-- WHAT IS EXPECTED --
Look through the records and report how many lines include the word "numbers", with no other words.
=-=-=-=-=
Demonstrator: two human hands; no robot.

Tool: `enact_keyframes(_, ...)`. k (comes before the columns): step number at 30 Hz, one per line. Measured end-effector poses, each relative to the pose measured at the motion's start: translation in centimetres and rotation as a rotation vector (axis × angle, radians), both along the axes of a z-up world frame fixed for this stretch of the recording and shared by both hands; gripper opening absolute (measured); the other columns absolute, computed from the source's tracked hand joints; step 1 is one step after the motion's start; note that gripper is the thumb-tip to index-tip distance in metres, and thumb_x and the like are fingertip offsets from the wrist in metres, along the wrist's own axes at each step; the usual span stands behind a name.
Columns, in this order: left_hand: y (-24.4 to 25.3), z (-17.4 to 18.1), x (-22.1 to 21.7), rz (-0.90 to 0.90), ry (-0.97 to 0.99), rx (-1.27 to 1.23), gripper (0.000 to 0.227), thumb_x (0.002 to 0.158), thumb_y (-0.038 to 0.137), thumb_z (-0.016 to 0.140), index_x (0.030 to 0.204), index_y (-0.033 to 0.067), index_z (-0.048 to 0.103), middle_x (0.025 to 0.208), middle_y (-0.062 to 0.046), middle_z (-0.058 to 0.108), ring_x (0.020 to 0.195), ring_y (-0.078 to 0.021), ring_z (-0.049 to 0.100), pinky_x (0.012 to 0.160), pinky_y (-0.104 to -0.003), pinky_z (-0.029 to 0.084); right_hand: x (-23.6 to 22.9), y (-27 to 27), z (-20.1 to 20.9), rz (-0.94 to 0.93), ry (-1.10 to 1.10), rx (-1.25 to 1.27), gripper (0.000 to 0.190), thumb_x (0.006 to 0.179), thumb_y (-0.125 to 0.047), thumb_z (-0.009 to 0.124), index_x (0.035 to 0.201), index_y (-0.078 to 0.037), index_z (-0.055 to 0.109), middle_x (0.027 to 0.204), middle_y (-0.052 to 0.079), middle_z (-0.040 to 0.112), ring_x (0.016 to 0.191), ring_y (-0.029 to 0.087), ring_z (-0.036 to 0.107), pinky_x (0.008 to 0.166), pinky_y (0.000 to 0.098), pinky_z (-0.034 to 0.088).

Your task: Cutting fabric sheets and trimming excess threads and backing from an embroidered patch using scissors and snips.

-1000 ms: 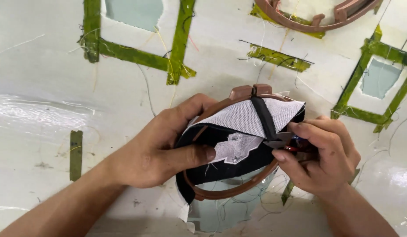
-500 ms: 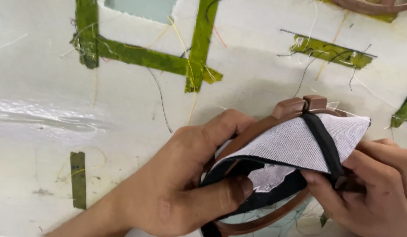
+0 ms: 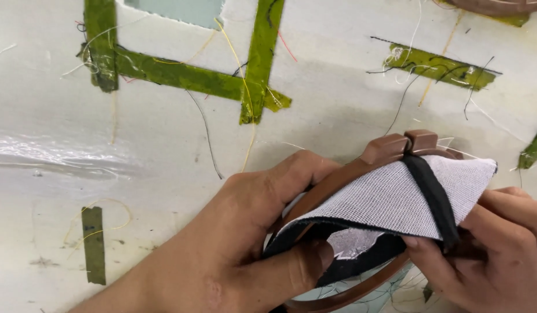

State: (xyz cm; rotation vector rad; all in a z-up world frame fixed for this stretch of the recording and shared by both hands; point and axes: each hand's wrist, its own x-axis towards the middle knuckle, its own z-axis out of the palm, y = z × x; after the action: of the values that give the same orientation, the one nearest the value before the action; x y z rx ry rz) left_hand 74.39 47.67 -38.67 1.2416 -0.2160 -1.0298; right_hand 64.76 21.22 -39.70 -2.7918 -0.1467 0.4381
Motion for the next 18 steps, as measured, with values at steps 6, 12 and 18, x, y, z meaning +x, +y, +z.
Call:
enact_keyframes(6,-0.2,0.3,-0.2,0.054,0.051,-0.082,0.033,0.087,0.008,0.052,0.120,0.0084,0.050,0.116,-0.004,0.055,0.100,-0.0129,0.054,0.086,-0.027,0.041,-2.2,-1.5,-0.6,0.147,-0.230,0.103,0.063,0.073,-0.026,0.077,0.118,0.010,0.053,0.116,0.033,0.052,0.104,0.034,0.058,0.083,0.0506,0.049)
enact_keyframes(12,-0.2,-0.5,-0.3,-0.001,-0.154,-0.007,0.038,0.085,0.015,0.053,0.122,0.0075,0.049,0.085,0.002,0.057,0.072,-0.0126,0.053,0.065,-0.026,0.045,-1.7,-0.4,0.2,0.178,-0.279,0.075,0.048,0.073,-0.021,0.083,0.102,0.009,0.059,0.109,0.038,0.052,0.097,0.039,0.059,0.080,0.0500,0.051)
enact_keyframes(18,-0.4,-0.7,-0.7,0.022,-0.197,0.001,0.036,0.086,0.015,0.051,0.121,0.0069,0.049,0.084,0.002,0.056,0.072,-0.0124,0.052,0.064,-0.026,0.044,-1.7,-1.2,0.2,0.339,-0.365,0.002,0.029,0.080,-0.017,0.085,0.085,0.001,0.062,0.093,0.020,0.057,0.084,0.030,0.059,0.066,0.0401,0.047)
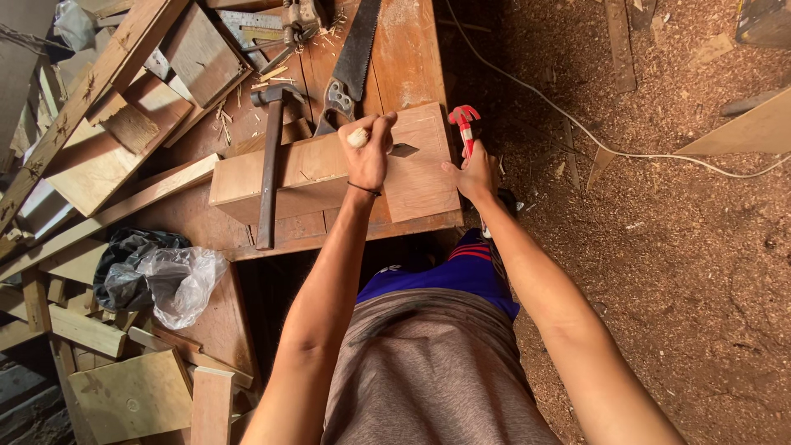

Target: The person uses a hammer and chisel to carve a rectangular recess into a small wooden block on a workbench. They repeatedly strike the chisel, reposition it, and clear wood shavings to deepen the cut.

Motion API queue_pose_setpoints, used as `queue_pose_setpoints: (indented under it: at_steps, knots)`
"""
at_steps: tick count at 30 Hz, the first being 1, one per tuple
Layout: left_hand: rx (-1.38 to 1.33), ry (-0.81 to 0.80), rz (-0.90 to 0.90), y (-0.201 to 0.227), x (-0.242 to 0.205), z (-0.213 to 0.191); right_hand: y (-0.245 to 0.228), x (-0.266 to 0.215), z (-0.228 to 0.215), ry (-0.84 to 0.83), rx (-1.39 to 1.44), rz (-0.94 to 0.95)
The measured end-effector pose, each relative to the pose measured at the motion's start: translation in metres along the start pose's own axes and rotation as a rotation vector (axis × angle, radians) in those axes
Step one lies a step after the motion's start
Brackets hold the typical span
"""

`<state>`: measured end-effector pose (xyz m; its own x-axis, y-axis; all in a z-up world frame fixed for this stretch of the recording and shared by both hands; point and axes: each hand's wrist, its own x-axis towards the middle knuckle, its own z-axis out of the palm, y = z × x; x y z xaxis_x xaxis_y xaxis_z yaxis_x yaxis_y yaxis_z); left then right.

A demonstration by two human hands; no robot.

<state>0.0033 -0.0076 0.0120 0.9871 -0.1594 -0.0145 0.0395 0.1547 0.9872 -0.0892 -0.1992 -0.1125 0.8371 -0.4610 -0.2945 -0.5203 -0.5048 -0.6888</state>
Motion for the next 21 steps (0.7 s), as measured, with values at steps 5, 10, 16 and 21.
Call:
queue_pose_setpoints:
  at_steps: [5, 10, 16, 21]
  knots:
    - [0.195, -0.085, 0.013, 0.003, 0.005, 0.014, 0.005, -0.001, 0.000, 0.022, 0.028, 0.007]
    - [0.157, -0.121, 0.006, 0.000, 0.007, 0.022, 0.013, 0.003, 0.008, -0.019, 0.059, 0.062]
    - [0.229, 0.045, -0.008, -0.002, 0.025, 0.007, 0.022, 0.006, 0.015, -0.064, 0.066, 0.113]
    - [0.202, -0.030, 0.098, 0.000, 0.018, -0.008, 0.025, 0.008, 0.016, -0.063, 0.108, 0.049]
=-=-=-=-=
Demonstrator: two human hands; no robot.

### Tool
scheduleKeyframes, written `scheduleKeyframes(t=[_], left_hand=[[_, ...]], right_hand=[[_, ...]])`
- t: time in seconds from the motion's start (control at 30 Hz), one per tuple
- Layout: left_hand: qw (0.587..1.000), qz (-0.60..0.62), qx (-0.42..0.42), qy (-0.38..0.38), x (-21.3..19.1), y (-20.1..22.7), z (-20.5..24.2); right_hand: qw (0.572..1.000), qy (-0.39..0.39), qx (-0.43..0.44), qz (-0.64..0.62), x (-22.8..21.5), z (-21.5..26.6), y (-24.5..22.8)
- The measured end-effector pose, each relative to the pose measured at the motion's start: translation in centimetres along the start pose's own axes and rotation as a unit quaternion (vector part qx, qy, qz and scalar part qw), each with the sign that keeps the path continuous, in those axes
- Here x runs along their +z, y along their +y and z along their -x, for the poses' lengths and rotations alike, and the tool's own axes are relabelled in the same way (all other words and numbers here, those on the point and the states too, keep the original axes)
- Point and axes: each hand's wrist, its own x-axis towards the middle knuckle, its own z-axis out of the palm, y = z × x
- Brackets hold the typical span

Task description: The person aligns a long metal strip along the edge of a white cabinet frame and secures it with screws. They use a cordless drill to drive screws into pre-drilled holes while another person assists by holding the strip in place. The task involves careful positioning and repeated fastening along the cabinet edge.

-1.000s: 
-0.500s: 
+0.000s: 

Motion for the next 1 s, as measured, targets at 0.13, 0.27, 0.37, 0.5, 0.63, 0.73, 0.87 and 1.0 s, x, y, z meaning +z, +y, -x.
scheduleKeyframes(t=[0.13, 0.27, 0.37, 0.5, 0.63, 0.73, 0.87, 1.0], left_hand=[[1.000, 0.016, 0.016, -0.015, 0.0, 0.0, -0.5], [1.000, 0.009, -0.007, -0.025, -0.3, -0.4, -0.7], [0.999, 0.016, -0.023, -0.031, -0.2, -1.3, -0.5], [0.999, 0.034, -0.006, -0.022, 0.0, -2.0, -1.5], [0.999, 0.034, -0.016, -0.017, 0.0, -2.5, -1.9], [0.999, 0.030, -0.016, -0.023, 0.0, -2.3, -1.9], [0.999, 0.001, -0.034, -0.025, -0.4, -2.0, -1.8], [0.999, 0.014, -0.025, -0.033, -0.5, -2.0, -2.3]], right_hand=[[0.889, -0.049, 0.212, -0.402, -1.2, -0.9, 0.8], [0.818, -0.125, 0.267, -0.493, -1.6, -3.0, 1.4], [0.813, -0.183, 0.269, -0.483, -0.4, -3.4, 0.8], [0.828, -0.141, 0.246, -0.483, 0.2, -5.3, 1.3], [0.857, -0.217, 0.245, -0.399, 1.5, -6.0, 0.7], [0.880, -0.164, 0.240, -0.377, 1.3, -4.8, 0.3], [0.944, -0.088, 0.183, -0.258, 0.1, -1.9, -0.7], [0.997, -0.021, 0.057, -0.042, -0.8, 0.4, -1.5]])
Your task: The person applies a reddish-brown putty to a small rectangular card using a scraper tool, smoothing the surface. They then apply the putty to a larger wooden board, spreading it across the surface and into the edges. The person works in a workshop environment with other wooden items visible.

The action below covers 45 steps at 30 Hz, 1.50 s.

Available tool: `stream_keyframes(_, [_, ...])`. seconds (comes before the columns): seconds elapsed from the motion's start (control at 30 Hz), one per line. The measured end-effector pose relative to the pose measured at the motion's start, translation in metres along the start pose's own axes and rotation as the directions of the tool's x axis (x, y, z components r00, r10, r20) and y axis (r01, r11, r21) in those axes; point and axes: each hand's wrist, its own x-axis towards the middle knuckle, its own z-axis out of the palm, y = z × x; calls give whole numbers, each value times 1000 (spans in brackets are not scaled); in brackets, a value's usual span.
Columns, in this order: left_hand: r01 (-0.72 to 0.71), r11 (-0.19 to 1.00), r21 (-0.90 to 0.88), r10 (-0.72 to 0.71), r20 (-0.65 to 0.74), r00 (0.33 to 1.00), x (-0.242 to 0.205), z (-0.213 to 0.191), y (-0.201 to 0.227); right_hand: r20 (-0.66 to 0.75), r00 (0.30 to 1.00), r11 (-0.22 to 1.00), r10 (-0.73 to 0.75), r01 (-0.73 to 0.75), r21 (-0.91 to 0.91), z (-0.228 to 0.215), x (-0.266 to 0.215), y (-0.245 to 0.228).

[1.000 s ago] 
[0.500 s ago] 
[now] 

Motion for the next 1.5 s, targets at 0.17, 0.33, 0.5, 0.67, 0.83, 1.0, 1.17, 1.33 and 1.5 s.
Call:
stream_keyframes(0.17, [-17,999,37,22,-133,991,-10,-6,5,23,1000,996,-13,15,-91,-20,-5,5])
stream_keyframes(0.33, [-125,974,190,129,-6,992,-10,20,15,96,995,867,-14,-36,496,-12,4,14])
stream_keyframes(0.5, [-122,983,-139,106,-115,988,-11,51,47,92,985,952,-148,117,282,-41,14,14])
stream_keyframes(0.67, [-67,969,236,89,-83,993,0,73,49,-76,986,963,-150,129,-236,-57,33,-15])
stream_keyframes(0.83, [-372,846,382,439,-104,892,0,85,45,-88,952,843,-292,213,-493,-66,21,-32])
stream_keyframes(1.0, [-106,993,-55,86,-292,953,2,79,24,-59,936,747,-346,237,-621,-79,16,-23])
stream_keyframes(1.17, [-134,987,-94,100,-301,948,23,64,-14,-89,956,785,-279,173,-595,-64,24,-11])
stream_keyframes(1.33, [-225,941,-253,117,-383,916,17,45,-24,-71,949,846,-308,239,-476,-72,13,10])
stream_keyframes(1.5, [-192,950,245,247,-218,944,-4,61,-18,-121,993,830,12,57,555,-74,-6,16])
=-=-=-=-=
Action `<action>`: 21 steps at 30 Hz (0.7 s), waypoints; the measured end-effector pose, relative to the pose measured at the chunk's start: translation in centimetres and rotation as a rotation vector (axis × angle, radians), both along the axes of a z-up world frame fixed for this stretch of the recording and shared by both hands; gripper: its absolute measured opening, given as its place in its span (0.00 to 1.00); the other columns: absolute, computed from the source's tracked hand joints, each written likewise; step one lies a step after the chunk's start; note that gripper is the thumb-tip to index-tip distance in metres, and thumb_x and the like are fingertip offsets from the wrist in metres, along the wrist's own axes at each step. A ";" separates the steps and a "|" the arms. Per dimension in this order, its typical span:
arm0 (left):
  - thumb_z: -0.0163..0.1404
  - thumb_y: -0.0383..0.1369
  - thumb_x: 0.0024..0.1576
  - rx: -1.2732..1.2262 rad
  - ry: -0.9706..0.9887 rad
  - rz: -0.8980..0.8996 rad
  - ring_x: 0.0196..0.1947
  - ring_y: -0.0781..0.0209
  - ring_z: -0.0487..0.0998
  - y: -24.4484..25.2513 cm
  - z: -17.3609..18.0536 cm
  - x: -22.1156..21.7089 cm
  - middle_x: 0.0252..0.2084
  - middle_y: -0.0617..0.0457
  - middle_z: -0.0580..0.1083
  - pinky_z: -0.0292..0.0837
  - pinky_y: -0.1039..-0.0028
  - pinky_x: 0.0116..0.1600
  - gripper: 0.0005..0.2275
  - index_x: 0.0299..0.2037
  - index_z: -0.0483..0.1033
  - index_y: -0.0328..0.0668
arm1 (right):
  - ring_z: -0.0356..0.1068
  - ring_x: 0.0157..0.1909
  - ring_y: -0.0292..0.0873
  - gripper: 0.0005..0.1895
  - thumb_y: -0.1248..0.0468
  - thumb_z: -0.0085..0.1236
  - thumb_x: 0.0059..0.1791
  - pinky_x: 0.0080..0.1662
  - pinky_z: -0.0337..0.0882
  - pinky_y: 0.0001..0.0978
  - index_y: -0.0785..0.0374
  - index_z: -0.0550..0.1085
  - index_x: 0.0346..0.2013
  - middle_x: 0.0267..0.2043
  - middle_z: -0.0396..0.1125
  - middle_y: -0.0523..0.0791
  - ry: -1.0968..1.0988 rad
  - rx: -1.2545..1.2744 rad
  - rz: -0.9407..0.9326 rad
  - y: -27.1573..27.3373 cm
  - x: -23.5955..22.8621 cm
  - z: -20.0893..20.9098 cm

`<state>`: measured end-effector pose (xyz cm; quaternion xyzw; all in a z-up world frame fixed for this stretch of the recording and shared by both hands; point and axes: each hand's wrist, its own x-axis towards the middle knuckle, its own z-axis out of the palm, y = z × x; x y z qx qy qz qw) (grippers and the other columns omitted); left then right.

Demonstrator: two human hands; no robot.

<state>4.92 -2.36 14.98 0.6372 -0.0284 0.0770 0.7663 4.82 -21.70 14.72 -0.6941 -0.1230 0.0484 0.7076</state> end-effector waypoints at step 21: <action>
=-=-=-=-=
-- FINISHED EXERCISE --
2